Alex Katz a étudié à la Cooper Union de New York et, de 49 à 50, à la Skowhegan school dans le Maine - où Lois Dodd enseignera plus tard. Il se partage entre SoHo et le Maine l'été, à Lincolnville. Généralement classé dans le Pop Art, il pratique le cut-out : peintures sur panneaux de bois ou d'aluminium détourés et montés sur support - à mi-chemin entre peinture et sculpture. On ne voit ici que le recto du cut-out, on peut avoir un aperçu du verso ici chez LaTartine.

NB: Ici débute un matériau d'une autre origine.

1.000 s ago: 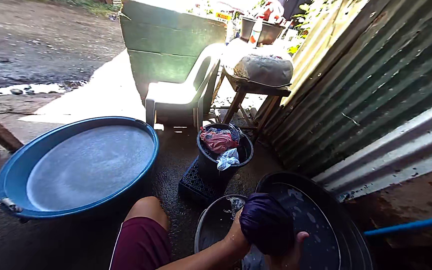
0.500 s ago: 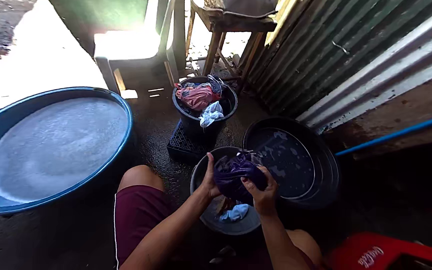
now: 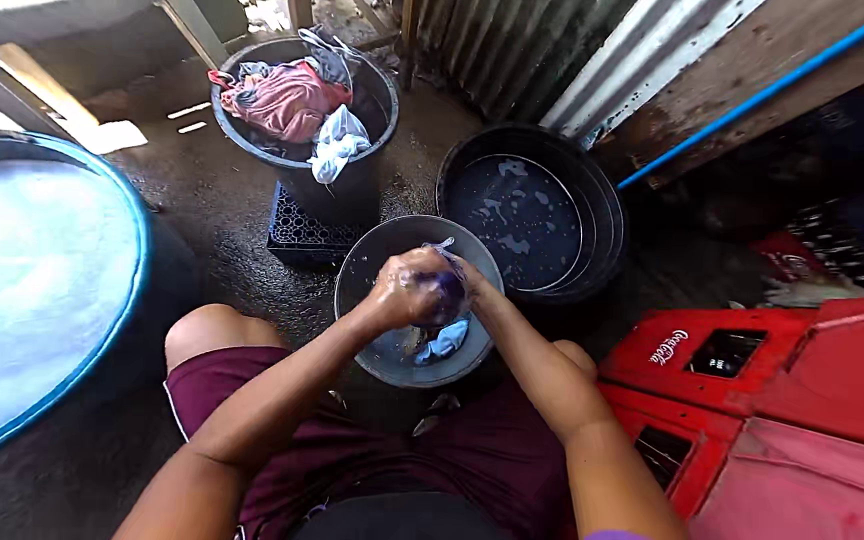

Comme ses amis Lois Dodd et Alex Katz, Welliver commence à explorer le Maine et les rives du Penobscot au début des années 1960. C'est lui qui y fit venir Rackstraw Downes, qu'il connut à Yale où il enseignait Et, comme chez eux, cette venue correspond au moment où il évolue vers une figuration qu'on pourrait qualifier de post-abstraite tellement elle réintègre de techniques propres aux avant-gardes des années 50 - et, dans le cas de Welliver, celles du champ coloré.
Welliver s'établit dans le Maine, y acquiert même une ferme qui finit par couvrir 600 hectares de terrain où il pratiquait le maraîchage bio. Il peignait en extérieur, à la dure dans le froid hivernal du Maine, des études qu'il agrandissait parfois ensuite en atelier. Neil Welliver est mort en 2005 à l'âge de 75 ans. Et, vous l'aurez noté, nous nous rapprochons vraiment du Penobscot.